• **YOUR OBJECTIVE**
What is needed here is an exact repetition of the records below, beginning at the line that has "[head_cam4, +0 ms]" and stopping after the line that has "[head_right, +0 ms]".

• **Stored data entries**
=== Section Start ===

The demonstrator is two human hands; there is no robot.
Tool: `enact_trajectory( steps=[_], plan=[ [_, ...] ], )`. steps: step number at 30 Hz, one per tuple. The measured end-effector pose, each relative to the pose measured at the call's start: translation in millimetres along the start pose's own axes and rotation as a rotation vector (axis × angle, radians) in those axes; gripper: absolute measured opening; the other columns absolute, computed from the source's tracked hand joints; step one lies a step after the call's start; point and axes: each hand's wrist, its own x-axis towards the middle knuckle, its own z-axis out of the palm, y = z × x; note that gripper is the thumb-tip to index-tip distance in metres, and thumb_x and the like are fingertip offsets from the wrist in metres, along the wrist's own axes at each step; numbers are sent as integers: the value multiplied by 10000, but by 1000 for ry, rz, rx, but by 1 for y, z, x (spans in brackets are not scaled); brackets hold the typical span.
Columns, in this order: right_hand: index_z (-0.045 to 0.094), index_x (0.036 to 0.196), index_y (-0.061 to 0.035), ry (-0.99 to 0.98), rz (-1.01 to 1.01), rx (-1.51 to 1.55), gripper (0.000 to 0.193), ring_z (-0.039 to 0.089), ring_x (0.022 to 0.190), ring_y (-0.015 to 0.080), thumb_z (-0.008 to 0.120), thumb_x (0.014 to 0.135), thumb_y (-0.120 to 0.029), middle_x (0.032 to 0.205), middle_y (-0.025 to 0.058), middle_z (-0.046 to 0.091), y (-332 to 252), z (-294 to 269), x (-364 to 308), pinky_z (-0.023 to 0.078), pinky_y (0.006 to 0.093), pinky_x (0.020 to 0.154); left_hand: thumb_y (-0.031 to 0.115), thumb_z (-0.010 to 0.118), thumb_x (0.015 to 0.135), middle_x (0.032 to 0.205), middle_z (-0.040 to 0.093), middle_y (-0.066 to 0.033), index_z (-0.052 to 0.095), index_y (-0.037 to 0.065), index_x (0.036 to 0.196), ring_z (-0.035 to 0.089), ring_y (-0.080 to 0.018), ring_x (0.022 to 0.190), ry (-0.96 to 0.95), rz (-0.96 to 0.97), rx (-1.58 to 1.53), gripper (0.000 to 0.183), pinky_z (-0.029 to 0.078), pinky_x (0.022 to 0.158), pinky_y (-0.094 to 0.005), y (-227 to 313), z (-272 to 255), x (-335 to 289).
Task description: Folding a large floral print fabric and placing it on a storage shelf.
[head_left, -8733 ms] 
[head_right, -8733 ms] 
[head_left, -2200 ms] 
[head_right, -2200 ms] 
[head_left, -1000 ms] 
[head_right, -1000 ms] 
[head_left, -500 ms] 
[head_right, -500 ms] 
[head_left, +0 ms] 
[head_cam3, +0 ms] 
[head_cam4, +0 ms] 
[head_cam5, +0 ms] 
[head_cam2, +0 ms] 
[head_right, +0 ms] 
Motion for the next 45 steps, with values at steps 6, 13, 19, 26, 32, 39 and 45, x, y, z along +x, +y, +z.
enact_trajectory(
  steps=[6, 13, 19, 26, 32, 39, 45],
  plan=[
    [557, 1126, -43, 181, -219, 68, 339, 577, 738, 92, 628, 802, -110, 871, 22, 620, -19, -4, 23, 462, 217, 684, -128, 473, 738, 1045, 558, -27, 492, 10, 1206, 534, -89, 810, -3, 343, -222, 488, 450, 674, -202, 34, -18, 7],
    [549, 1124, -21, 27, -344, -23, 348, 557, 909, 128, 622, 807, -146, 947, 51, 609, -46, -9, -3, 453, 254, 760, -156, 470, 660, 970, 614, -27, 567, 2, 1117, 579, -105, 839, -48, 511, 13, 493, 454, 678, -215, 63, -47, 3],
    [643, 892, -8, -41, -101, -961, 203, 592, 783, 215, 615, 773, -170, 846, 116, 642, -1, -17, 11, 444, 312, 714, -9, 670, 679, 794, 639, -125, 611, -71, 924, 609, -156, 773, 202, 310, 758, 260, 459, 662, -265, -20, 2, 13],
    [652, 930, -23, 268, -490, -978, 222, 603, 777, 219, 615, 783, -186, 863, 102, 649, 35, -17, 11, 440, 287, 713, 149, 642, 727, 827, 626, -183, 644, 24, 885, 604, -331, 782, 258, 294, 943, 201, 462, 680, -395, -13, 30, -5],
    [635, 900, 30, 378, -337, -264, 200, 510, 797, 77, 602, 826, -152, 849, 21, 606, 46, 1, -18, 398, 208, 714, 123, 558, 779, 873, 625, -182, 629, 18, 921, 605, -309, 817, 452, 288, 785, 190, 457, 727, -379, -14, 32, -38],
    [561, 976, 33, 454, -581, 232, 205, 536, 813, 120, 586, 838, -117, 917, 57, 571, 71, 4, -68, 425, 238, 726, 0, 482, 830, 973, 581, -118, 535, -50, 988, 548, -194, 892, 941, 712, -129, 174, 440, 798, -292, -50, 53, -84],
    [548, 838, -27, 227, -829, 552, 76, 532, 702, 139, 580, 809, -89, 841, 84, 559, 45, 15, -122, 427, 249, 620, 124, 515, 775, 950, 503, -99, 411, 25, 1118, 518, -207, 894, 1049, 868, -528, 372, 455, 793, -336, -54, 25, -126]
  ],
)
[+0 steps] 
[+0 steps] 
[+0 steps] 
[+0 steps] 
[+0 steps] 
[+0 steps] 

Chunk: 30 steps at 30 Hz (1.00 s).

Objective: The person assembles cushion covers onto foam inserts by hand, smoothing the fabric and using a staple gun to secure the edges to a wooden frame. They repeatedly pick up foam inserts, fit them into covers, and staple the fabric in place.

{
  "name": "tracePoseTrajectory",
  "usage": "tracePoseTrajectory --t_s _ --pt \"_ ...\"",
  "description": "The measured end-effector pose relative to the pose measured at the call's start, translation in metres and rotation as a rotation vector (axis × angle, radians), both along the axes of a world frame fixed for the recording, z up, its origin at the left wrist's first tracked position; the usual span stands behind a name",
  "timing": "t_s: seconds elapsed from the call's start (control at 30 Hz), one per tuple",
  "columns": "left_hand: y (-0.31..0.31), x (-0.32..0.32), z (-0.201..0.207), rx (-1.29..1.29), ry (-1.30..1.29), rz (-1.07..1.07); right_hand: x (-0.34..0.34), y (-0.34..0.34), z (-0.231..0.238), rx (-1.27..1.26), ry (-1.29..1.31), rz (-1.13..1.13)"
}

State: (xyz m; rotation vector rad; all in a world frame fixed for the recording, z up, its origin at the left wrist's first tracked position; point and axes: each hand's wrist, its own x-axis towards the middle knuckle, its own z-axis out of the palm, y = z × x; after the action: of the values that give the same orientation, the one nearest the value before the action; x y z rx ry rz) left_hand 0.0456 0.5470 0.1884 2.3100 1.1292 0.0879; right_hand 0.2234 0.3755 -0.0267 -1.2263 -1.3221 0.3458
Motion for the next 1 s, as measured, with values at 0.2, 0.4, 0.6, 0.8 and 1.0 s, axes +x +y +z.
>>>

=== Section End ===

• **THE ANSWER**
[head_cam4, +0 ms] 
[head_cam5, +0 ms] 
[head_cam2, +0 ms] 
[head_right, +0 ms] 

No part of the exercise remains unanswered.